You made it through elementary school, when your child learned to read. Then middle school, when he decided he hated reading. Then came high school, when you informed him that he absolutely must read if he wanted to get into college and that, by the way, car keys would be held hostage pending good grades.
And now, it’s senior year.
Whether they love high school or hate it, kids tend to view senior year as a time that can’t come soon enough. Either it’s the last step before breaking free of high school or it’s the most fun year ever, when commencement celebrations start on the first day back.
For parents, senior year may be a time of melancholy and anxiety, says Jane Bluestein, coauthor of High School’s Not Forever, a book aimed at teens who find high school a stressful social environment.
“You wonder, ‘Did I do enough to prepare my child?’ ” Bluestein says. “Senior year is one of those emancipation years. Kids are pulling away. It’s hard for parents.”
The big decision looms large: college. And in the short term, parents may worry that their child will get burned out on academics and party too hard.
Bluestein recommends a balanced approach. You don’t want to let your child slack off so much it jeopardizes her future. “But kids don’t have to finish their first year of college during their senior year, either,” says Bluestein, referring to the practice of loading up on Advanced Placement courses or even college courses to get a jump-start on credits.
Parents need to help keep kids on track without putting too much pressure on them. If you find yourself pushing your child to excel in every aspect of life, Bluestein advises asking yourself “Why is this important to me? Is it my own adequacy issue?”
To find that middle ground, parents and students need to know exactly what the expectations are for senior year. Years ago, 12th grade was about two milestones: sending out college applications and receiving acceptance letters. Once your applications were mailed off, you did the bare minimum in your classes to pass. After you got your acceptance letter, you slacked off even more and assumed your teachers would turn a blind eye.
That was the past. These days, much of the college admissions process happens online. And there’s also this thing called schoolwork, which still must get done even once you’ve been accepted to your first-choice school. “I want to paint a sign over my door that says ‘Senioritis is a fatal disease,’ ” says Eric Katz, a guidance counselor at Newburgh Free Academy in New York, and Bluestein’s coauthor.
Today’s teachers are far more likely to issue grades that reflect the senior’s work rather than wave them through just because they’re graduating. Yes, colleges can rescind acceptance letters.

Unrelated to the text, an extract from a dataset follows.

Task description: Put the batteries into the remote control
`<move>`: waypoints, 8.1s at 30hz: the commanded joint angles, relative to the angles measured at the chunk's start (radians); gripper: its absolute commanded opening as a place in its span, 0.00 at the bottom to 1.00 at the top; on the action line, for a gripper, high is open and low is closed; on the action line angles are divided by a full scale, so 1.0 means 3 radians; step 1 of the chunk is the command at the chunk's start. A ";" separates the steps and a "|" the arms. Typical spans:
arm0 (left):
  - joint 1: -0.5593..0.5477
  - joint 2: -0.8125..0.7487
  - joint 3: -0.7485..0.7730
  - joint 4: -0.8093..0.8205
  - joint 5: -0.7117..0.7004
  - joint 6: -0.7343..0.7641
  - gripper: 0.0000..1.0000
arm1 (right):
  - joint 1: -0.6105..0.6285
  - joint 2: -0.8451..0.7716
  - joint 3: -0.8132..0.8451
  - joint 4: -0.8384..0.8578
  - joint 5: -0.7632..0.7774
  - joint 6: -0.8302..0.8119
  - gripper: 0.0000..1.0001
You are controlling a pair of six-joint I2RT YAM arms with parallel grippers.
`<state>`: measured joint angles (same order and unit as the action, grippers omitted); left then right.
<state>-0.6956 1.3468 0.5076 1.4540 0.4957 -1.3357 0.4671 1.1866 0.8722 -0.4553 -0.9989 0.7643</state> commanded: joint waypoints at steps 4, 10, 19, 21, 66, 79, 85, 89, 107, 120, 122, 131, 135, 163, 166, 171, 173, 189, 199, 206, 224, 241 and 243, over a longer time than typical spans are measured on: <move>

Even more important, your child could slack off so much that he may not have enough credits to graduate. Poor grades can also cost a student his scholarships and affect college placement. Counselors note that students who coast through senior year have a hard time getting back into the academic groove once they do get to college.
To make sure your child avoids senioritis, “stay on top of it,” Katz advises. “It’s important for parents to stay involved....Those last six months, it’s more important than ever to be aware of what your senior is doing.”
Parents should closely monitor report cards and jump in fast if grades start to slip. “Trust but verify” is the motto for Katz, who recently sent twin sons off to college.
Once parents have spelled out expectations for academic work, they must also make sure college applications are filed on time. Some teens are self-directed, while others won’t work on their admissions essays even when desperate parents offer to pay them by the word. “You have to know your kid and know why they’re not doing their applications,” Katz says. “Is it something the kid wants, or is he just [applying to certain schools] to please his parents?”
Many seniors will expect to have more freedom socially. For parents, the goal is to give teens age-appropriate choices and to let them own the consequences of poor decisions. “It’s important for parents to stay involved even though their child is 17 or 18,” Katz says. “Senior year offers multiple roller coasters. You want to make sure the roller coasters are headed in the same direction and not headed for a collision.”